Count every line below that holds the word "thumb", and give the number with no other words.

START EXTRACTED MATERIAL

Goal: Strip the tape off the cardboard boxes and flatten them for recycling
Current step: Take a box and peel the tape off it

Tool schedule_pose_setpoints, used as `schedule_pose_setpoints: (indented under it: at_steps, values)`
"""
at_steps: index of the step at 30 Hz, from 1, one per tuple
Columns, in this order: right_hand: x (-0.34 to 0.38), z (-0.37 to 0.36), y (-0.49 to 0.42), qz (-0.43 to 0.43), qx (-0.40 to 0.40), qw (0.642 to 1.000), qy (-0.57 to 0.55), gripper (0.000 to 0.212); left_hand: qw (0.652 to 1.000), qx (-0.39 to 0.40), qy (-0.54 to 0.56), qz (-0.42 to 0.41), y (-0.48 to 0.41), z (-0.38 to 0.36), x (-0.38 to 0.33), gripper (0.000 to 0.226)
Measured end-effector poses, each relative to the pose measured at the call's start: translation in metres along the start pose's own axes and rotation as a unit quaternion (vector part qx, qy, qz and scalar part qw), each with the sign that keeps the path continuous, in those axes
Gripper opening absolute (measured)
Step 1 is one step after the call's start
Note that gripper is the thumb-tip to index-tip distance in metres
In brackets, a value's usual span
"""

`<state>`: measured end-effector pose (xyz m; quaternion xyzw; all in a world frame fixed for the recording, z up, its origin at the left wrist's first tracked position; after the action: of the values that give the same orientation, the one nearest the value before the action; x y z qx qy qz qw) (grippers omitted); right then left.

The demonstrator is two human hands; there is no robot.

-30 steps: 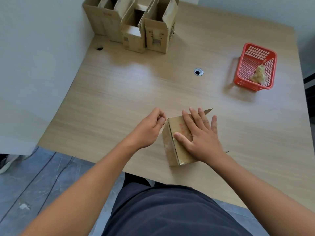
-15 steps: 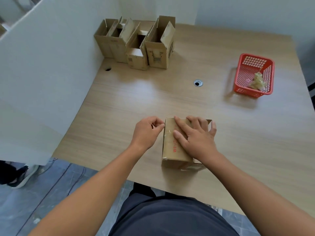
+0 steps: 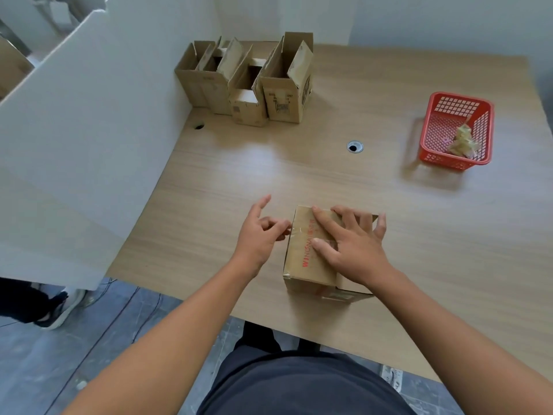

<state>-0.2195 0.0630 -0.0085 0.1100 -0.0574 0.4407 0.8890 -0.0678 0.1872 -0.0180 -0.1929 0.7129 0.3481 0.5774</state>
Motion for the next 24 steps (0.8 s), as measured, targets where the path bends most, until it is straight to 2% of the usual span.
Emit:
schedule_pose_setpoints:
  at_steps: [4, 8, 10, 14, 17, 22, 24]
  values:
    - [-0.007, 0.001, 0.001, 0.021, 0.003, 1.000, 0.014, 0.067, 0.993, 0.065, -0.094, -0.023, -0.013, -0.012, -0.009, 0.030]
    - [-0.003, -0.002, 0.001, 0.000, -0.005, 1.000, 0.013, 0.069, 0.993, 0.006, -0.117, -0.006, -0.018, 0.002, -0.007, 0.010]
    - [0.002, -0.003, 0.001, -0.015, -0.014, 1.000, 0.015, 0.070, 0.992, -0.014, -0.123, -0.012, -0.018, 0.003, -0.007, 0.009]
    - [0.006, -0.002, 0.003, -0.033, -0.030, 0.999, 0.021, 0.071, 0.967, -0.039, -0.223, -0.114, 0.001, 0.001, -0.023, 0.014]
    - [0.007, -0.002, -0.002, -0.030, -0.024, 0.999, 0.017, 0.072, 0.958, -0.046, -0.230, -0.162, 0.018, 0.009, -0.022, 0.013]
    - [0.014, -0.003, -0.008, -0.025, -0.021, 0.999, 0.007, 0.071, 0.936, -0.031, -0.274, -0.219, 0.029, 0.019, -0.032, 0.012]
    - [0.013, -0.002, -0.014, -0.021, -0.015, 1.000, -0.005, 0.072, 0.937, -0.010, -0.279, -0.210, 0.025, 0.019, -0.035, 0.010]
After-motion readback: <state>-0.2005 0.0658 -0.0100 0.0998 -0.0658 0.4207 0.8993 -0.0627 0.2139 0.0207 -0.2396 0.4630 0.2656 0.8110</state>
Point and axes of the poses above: each hand's wrist, its own y-axis away from the middle knuckle, its own z-axis out of the back of the hand, x = y × z, the point moved 10 cm from there along -y, towards the middle knuckle, and after that the axes turned 8 degrees about y, right-handed, at the moved point
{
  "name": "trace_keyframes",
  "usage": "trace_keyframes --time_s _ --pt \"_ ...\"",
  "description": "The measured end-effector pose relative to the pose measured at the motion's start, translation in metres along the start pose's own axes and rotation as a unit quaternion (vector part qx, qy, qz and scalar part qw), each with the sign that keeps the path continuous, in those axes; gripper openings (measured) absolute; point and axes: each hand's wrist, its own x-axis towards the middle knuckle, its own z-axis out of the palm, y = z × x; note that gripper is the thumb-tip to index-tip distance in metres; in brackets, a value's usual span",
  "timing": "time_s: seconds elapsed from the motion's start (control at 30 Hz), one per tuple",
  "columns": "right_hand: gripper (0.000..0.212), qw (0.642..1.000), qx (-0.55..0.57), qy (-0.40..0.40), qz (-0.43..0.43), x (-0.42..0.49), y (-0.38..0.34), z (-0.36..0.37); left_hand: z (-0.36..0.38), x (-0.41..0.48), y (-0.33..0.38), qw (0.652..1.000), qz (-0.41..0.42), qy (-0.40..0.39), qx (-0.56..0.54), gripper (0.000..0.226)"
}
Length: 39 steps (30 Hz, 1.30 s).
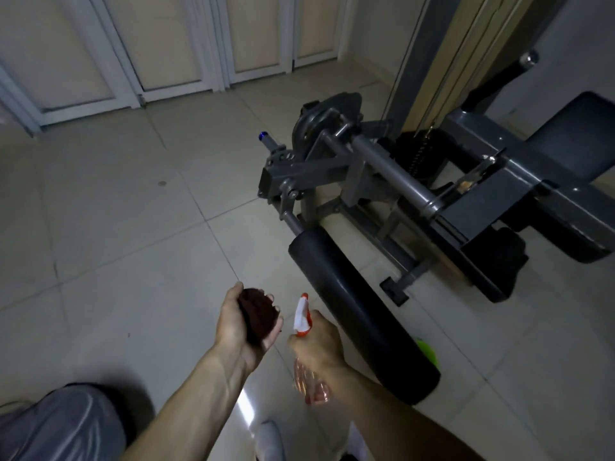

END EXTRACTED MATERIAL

→ ANSWER TO THIS EXERCISE: 2